Print the first line of the material below and each line after it, exactly as written, ending with the line that contains "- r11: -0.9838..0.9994".

SOURCE MATERIAL below:

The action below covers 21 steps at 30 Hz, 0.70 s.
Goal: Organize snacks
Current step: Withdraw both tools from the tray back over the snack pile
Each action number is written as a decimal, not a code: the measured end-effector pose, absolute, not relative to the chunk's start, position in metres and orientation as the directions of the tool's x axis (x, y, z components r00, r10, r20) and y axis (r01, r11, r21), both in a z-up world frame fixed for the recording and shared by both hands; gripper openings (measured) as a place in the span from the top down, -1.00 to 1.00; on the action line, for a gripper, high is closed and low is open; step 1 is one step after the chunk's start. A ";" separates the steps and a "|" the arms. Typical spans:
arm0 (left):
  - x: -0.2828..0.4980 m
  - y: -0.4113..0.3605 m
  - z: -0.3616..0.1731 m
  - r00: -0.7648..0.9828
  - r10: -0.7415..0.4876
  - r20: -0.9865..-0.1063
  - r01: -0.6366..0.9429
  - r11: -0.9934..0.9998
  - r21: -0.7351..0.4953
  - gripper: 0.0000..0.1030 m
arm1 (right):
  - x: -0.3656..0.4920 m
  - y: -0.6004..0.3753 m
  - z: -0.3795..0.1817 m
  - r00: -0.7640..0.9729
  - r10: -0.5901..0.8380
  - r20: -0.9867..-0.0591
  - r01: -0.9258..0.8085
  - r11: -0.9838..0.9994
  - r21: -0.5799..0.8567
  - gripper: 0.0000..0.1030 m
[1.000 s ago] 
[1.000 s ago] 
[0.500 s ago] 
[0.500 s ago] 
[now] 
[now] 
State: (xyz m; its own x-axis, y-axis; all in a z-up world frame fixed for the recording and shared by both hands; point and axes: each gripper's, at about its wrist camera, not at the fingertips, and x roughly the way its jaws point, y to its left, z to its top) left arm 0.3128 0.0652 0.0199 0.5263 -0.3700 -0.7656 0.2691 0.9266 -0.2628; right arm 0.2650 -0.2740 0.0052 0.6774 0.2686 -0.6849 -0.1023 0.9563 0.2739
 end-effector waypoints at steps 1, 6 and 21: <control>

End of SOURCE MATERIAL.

= SOLUTION FOR THIS EXERCISE =
The action below covers 21 steps at 30 Hz, 0.70 s.
Goal: Organize snacks
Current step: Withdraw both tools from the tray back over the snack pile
Each action number is written as a decimal, not a code: the measured end-effector pose, absolute, not relative to the chunk's start, position in metres and orientation as the directions of the tool's x axis (x, y, z components r00, r10, r20) and y axis (r01, r11, r21), both in a z-up world frame fixed for the recording and shared by both hands; gripper openings (measured) as a place in the span from the top down, -1.00 to 1.00; on the action line, for a gripper, high is closed and low is open; step 1 is one step after the chunk's start. A ";" separates the steps and a "|" the arms. Typical spans:
arm0 (left):
  - x: -0.2828..0.4980 m
  - y: -0.4113..0.3605 m
  - z: -0.3616..0.1731 m
  - r00: -0.7648..0.9828
  - r10: -0.7415..0.4876
  - r20: -0.9865..-0.1063
  - r01: -0.6366..0.9429
  - r11: -0.9934..0.9998
  - r21: -0.7351..0.4953
  - gripper: 0.0000..0.1030 m
arm1 (right):
  - x: -0.3656..0.4920 m
  - y: -0.6004..0.3753 m
  - z: -0.3795..0.1817 m
  - r00: -0.7640..0.9729
  - r10: -0.5901..0.8380
  - r20: -0.9867..-0.0591
  - r01: -0.9258..0.8085
  - r11: -0.9838..0.9994

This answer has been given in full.